Dampak banjir yang melanda sejumlah wilayah Aceh sejak akhir November memaksa ratusan siswa Sekolah Rakyat (SR) di tiga kabupaten dipulangkan sementara. Sebanyak 225 siswa dari Sekolah Rakyat Terintegrasi (SRT) 25 Bireuen, Sekolah Menengah Rakyat (SMR) 33 Lhokseumawe, dan SRT 26 Pidie Jaya harus meninggalkan sekolah demi keselamatan dan kumpul bersama keluarga.
Keputusan pemulangan ini diambil menyusul keterbatasan logistik, terputusnya akses transportasi, serta meningkatnya risiko keselamatan bagi para siswa dan pendidik. Kondisi darurat bencana yang ditetapkan Bupati Bireuen menjadi dasar pengajuan pemulangan sementara kepada Pusdiklatbangprof melalui PPK.
Akses Sulit, Stok Menipis di Bireuen
Di SRT 25 Bireuen, hujan deras berhari-hari membuat akses menuju sekolah hampir tidak dapat dilalui. Kepala Sekolah Nidia Fitri mengungkapkan, orang tua yang khawatir sempat mencoba menjemput anak-anak, namun banjir yang kian meninggi dan pemadaman listrik hingga lima hari mempersulit upaya tersebut.
“Awalnya kami tahan karena banyak akses jalan yang putus dan sebagian orang tua justru berada di pengungsian,” ujar Nidia, Rabu (10/12/2025).
Situasi memburuk setelah seminggu pasca-banjir. Wali asuh yang biasanya menetap di sekolah turut terdampak. Kelangkaan bahan bakar minyak (BBM) menyulitkan guru untuk datang, sementara harga bahan makanan melonjak drastis hingga stok persediaan tidak mencukupi. Beberapa siswa harus diseberangkan satu per satu melewati jembatan patah untuk mencapai titik aman.
Meskipun bangunan sekolah dilaporkan aman, Dinas Pendidikan setempat meliburkan kegiatan belajar hingga 20 Desember.

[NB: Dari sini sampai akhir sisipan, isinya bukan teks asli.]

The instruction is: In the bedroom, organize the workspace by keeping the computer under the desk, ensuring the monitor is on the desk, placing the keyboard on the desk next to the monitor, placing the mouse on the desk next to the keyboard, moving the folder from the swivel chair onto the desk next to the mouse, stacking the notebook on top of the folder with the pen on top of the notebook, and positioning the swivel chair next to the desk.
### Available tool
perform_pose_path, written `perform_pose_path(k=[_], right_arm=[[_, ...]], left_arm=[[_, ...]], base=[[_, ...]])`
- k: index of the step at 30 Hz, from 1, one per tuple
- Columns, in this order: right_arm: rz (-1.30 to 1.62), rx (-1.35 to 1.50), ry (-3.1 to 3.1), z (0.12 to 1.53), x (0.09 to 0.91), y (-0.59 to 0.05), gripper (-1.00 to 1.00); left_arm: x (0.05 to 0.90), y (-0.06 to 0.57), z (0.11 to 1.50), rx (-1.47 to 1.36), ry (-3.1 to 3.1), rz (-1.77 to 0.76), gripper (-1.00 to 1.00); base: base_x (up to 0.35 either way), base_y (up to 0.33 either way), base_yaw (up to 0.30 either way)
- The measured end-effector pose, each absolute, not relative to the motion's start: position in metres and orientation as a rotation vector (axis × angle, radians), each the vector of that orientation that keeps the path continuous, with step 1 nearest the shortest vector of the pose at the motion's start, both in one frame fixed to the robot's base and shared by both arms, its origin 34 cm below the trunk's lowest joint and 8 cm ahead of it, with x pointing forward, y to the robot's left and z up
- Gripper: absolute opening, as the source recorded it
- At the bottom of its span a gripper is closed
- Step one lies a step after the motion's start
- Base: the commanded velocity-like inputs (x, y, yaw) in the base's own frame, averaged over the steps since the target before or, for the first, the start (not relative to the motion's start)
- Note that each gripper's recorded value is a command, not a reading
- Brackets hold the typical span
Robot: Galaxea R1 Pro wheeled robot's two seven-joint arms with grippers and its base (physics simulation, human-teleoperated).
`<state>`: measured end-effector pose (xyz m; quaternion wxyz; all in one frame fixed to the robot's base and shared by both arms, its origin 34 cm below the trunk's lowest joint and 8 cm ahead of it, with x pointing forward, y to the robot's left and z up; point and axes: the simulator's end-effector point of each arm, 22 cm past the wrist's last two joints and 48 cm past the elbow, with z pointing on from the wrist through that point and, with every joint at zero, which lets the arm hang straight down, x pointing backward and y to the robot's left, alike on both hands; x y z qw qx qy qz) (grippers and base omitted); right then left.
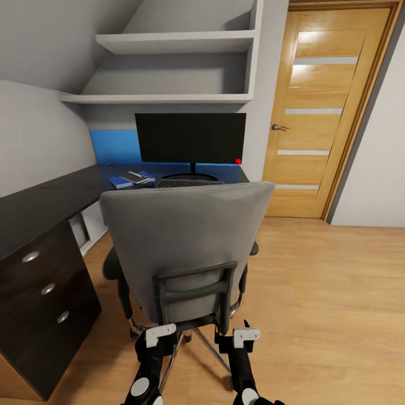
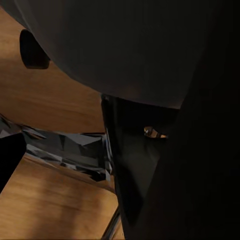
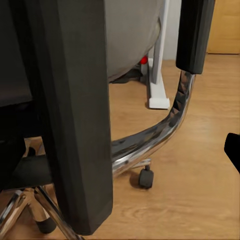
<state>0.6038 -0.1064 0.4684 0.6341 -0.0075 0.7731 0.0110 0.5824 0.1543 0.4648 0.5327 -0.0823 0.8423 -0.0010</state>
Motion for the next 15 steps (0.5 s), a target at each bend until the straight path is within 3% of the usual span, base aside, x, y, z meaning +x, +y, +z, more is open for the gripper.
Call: perform_pose_path(k=[15], right_arm=[[0.025, -0.02, 1.769, 0.468, 0.6036, -0.106, 1.0]], left_arm=[[0.5818, 0.1543, 0.4635, -0.202, 2.013, -0.006, 1.0]], base=[[0.23, -0.096, 0.0]])
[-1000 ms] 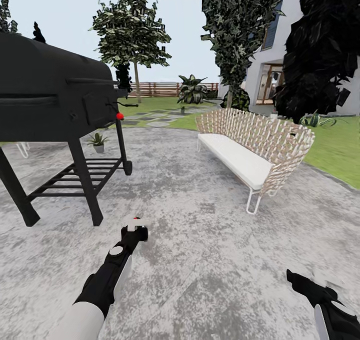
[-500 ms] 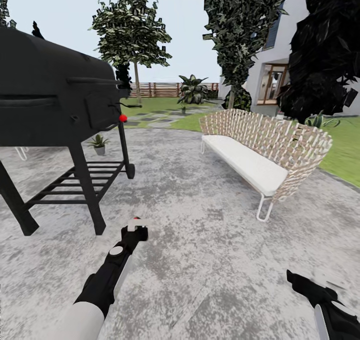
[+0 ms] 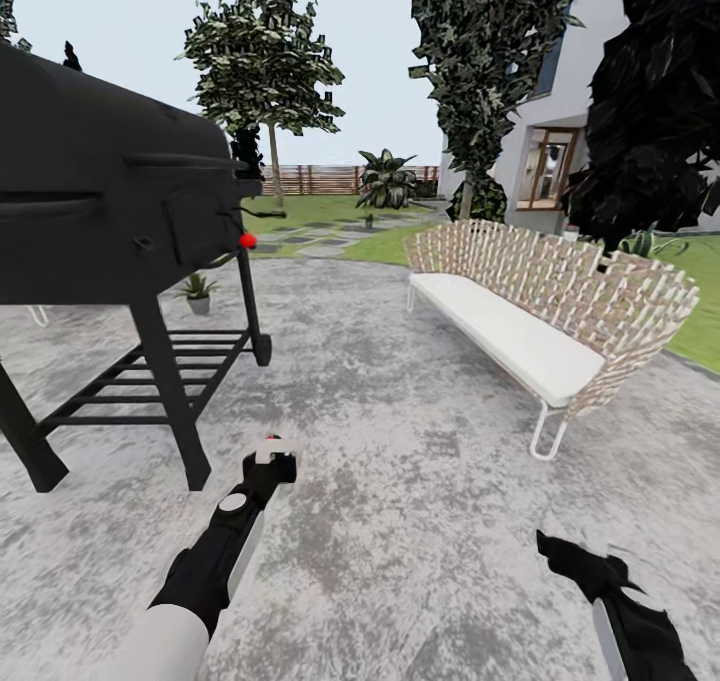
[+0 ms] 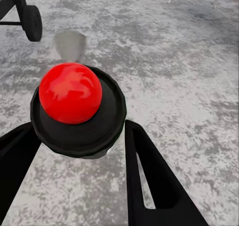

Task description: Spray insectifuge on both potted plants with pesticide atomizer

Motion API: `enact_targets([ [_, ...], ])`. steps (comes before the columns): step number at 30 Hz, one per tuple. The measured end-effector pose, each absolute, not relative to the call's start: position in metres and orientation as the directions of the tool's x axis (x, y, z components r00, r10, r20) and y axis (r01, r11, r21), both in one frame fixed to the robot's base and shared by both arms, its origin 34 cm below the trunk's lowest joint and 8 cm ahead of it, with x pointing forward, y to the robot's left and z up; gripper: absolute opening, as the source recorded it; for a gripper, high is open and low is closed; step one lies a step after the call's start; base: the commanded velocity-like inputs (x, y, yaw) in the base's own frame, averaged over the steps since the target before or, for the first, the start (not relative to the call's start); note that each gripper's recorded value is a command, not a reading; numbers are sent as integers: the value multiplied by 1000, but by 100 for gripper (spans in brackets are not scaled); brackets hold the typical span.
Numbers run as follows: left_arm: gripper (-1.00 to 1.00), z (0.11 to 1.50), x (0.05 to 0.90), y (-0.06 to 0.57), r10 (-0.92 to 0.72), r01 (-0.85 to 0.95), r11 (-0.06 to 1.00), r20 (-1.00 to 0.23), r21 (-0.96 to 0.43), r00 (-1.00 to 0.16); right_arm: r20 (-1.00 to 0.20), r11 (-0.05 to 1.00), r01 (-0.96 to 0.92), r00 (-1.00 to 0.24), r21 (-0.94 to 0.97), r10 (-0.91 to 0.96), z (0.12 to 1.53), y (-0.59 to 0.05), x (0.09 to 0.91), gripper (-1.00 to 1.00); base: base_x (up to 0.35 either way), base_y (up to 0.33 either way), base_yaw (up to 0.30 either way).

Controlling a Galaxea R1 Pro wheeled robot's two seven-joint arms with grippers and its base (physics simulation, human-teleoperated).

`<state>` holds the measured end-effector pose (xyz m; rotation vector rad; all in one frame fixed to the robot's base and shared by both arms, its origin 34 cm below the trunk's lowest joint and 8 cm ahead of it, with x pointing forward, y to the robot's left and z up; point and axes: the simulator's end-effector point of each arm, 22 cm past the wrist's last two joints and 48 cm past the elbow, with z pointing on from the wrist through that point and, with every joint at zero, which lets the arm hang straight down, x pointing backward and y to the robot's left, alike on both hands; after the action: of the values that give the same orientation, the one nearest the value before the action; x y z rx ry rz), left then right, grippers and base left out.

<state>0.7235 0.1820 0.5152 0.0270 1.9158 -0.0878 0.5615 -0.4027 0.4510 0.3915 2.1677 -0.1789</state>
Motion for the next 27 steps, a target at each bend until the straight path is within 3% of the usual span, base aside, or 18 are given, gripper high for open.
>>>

Sebanyak 72 rumah siswa serta 18 rumah guru dan tenaga kependidikan terdampak banjir.
Vendor Makanan Tak Mampu di Lhokseumawe
Kondisi serupa terjadi di SMR 33 Lhokseumawe, di mana pemulangan sementara dilakukan karena vendor permakanan tidak lagi mampu menyediakan bahan makanan akibat kelangkaan pasokan.
“Karena waktu bencana terjadi, vendor makanan tidak sanggup menyediakan makanan. Bahannya langka dan mahal,” jelas Kepala Sekolah Ayadi.
Meskipun listrik masih sering padam, siswa dijadwalkan kembali pada 11 Desember dan sekolah tetap berkomitmen menggelar ujian pada 15 Desember. Genset bantuan dari Kementerian Sosial (Kemensos) tertahan di Bireuen akibat jembatan putus.
“Alhamdulillah di SR aman, hanya ada 33 orang tua siswa yang terdampak, serta enam guru dan satu tendik,” ujar Ayadi.
Banjir Bandang Menerjang Pidie Jaya
Di SRT 26 Pidie Jaya, hujan tak henti sejak 21 November disusul banjir bandang pada 26 November. Kepala Sekolah Dewi Juliana menuturkan, sejumlah orang tua yang datang menjemput anak justru mendapati rumah mereka terdampak parah.
“Selama banjir, wali asuh tidak masuk sekolah karena rumah mereka juga kena banjir bandang, dan guru menggantikan posisi wali asuh,” ungkap Dewi.
Setelah seminggu, kondisi memburuk dengan listrik padam total, jaringan internet terputus, dan vendor permakanan tidak mampu menyalurkan bahan masakan karena kelangkaan dan lonjakan harga, termasuk gas dan telur.
Setelah berkoordinasi dengan Dinas Sosial dan PPK, seluruh siswa dipulangkan. Guru-guru melakukan kunjungan rumah (home visit) untuk memastikan kondisi siswa, banyak di antaranya yang emosional dan ingin segera berkumpul dengan orang tua.
Kemensos RI terus berkoordinasi dengan berbagai pihak untuk memastikan kebutuhan dasar siswa terpenuhi selama pemulangan sementara. Kegiatan belajar direncanakan kembali setelah situasi stabil dan logistik memadai.